The primary goal of treatment is to suppress inflammation, prevent disease progression, and manage complications. Medications such as corticosteroids and immunosuppressants (e.g., methotrexate, azathioprine, or biologic agents) are commonly used to achieve these objectives. In some cases, interventional procedures or surgery may be required to address arterial stenosis or aneurysms.

Surgical Revascularization

Surgical revascularization is emerging as a primary treatment option for Takayasu arteritis, but the role of transluminal angioplasty in managing the condition remains limited. Previous studies have shown that arterial obliteration’s fibrous nature hinders long-term angioplasty benefits. A recent study conducted at the Cleveland Clinic reported that 78% of their patient cohort treated with angioplasty at different arterial sites experienced restenosis over a median 3-year follow-up period. Additionally, 93% of these patients required further reintervention at some point. As a result, percutaneous transluminal angioplasty should be considered a short-term strategy primarily aimed at providing symptomatic relief, especially if other pressing medical needs take precedence in a particular patient.

Arterial Reconstruction

Arterial reconstruction stands as an alternative surgical option for patients diagnosed with Takayasu arteritis. The choice of reconstruction method depends on the location of known lesions and the patient’s individual surgical anatomy. For major aortic reconstructions, Dacron or polytetrafluoroethylene (PTFE) grafts are typically used. In contrast, autogenous saphenous vein grafts are employed for extremity or isolated renal or mesenteric revascularization. However, caution should be exercised when using the saphenous vein due to its known tendency for aneurysmal degeneration.
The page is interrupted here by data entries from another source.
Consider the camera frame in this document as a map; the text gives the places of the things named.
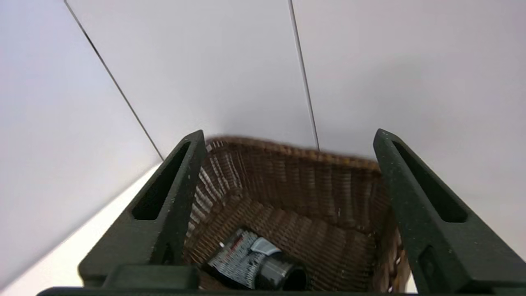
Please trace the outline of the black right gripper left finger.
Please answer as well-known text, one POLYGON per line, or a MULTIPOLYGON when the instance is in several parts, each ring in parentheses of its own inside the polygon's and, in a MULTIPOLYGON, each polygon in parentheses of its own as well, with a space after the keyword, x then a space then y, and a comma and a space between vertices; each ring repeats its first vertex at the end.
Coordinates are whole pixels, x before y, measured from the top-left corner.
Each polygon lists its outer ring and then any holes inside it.
POLYGON ((78 266, 85 287, 101 287, 124 265, 182 263, 182 250, 201 165, 202 130, 176 145, 78 266))

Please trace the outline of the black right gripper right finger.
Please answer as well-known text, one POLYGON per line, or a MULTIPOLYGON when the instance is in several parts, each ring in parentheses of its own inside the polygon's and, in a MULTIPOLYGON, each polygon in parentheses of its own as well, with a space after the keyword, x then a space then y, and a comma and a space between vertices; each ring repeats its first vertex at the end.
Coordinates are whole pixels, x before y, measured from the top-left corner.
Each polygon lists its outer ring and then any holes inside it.
POLYGON ((395 134, 374 153, 421 294, 523 294, 526 264, 395 134))

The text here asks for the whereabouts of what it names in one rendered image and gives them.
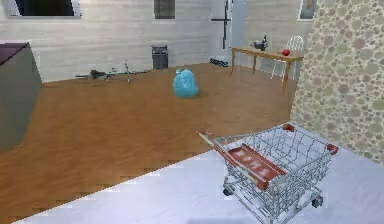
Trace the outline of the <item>grey kitchen counter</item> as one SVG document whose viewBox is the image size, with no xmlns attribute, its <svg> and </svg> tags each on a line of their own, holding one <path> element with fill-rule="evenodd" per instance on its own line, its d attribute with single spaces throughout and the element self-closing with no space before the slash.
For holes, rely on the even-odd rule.
<svg viewBox="0 0 384 224">
<path fill-rule="evenodd" d="M 41 84 L 30 44 L 0 43 L 0 152 L 22 142 Z"/>
</svg>

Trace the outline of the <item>blue plastic garbage bag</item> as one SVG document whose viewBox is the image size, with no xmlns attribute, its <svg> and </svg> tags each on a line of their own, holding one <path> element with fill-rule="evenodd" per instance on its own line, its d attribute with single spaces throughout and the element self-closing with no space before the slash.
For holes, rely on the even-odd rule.
<svg viewBox="0 0 384 224">
<path fill-rule="evenodd" d="M 180 98 L 191 98 L 198 94 L 199 87 L 191 70 L 176 70 L 176 76 L 173 80 L 173 92 Z"/>
</svg>

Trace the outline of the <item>dark grey trash bin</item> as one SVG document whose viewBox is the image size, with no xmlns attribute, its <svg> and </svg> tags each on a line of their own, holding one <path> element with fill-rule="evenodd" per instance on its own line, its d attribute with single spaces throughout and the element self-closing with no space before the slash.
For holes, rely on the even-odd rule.
<svg viewBox="0 0 384 224">
<path fill-rule="evenodd" d="M 168 49 L 166 45 L 152 45 L 152 60 L 154 69 L 168 67 Z"/>
</svg>

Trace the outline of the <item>wooden dining table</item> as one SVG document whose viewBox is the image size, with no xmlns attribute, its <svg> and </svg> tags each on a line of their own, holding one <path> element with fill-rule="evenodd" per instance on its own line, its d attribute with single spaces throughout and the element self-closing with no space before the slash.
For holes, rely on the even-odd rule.
<svg viewBox="0 0 384 224">
<path fill-rule="evenodd" d="M 251 47 L 251 46 L 232 47 L 231 48 L 231 72 L 230 72 L 229 77 L 232 77 L 232 74 L 234 72 L 235 58 L 236 58 L 237 53 L 242 53 L 245 55 L 252 56 L 253 57 L 253 66 L 256 66 L 257 57 L 264 57 L 264 58 L 268 58 L 268 59 L 284 61 L 285 62 L 285 69 L 284 69 L 284 74 L 283 74 L 283 78 L 282 78 L 281 95 L 285 94 L 291 64 L 304 59 L 304 55 L 301 53 L 291 53 L 288 56 L 284 56 L 281 52 L 277 52 L 275 50 L 261 51 L 261 50 L 255 49 L 254 47 Z"/>
</svg>

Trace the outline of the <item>white fridge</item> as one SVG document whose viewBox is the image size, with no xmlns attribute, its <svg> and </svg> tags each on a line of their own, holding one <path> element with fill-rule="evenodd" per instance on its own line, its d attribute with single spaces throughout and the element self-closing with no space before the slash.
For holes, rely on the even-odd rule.
<svg viewBox="0 0 384 224">
<path fill-rule="evenodd" d="M 227 48 L 222 49 L 223 23 L 212 22 L 210 24 L 210 50 L 209 58 L 228 62 L 231 64 L 231 48 L 244 45 L 245 20 L 247 16 L 247 0 L 230 0 L 231 21 L 227 26 Z"/>
</svg>

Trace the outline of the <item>grey kettle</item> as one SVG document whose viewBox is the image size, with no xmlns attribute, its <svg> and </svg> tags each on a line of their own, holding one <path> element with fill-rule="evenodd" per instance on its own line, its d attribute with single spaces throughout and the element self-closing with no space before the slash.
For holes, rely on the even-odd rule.
<svg viewBox="0 0 384 224">
<path fill-rule="evenodd" d="M 252 46 L 255 49 L 259 49 L 261 51 L 265 51 L 266 48 L 268 47 L 268 41 L 267 41 L 267 36 L 264 36 L 261 41 L 254 41 Z"/>
</svg>

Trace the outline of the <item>small dark window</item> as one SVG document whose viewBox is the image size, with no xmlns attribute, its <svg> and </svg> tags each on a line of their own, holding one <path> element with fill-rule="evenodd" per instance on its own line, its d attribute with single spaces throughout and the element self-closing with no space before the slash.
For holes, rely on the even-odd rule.
<svg viewBox="0 0 384 224">
<path fill-rule="evenodd" d="M 154 15 L 156 19 L 174 19 L 175 0 L 154 0 Z"/>
</svg>

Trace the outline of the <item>white slatted chair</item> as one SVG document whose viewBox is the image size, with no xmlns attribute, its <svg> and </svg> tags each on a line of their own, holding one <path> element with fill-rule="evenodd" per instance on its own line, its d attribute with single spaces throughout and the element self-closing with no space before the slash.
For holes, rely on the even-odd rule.
<svg viewBox="0 0 384 224">
<path fill-rule="evenodd" d="M 304 49 L 304 40 L 301 36 L 292 36 L 288 40 L 285 48 L 287 50 L 290 50 L 290 51 L 302 51 Z M 274 66 L 273 66 L 273 70 L 272 70 L 272 76 L 275 75 L 276 66 L 280 63 L 282 63 L 281 60 L 276 60 L 274 62 Z"/>
</svg>

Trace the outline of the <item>framed wall picture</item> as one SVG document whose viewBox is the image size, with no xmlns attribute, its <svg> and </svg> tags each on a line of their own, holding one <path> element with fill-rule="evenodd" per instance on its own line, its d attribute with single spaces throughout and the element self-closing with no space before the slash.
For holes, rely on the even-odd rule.
<svg viewBox="0 0 384 224">
<path fill-rule="evenodd" d="M 312 20 L 316 11 L 317 0 L 300 0 L 299 20 Z"/>
</svg>

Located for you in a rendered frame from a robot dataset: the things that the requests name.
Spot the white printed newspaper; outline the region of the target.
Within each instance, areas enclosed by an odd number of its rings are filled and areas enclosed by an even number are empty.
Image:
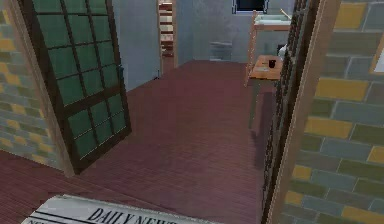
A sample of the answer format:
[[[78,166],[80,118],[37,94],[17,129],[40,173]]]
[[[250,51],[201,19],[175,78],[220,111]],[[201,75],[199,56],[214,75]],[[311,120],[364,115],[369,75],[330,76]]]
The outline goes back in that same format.
[[[48,199],[20,224],[221,224],[72,195]]]

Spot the grey box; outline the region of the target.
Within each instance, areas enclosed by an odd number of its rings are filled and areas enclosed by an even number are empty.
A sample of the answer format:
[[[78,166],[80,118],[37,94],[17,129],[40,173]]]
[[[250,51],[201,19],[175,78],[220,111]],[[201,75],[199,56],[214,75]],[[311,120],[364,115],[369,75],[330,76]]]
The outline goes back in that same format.
[[[210,59],[213,61],[230,61],[232,44],[227,42],[210,43]]]

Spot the red and white striped door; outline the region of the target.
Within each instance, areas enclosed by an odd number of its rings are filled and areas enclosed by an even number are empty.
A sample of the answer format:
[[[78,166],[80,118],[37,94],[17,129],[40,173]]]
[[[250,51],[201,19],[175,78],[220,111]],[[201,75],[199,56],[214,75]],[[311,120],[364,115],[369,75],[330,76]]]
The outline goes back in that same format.
[[[176,0],[156,0],[161,73],[176,67]]]

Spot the wooden side table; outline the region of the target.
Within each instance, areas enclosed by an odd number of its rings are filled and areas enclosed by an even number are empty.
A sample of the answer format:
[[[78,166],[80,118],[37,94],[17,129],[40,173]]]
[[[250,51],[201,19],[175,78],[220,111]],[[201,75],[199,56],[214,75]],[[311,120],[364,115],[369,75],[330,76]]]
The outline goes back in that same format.
[[[275,68],[269,68],[269,60],[276,60]],[[277,82],[280,80],[280,72],[282,70],[282,60],[279,56],[274,55],[260,55],[251,70],[251,76],[248,81],[253,81],[252,98],[250,106],[250,114],[248,120],[248,127],[251,128],[256,112],[257,97],[261,88],[261,85],[265,82]]]

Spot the dark green glass-paned door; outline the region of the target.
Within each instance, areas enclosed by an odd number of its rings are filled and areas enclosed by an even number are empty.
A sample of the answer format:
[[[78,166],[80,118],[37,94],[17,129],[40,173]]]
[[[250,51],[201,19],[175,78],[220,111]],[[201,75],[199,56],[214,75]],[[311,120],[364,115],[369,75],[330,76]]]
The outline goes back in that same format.
[[[131,133],[112,0],[17,0],[63,169],[79,174]]]

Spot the dark window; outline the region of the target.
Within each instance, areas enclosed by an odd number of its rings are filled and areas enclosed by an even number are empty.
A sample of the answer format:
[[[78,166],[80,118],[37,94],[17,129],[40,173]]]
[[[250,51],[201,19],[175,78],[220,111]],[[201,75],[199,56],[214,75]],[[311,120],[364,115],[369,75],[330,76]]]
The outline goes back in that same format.
[[[268,10],[269,0],[233,0],[232,12],[261,12],[266,13]]]

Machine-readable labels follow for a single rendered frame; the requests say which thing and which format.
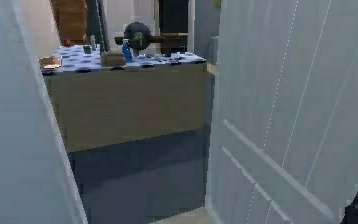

In the surgical procedure, it is crucial to ensure that both the proximal and distal anastomotic sites are free of any inflammatory involvement. Grafting onto segments of arteries affected by inflammation can lead to early graft failure. A study conducted at the University of Southern California, which involved 40 patients with TA, revealed that renovascular procedures were the most common. Other procedures included various aortic reconstructions, aorta-carotid bypasses for cerebrovascular insufficiency, and bypasses to distal subclavian, axillary, or brachial arteries to address upper extremity ischemia.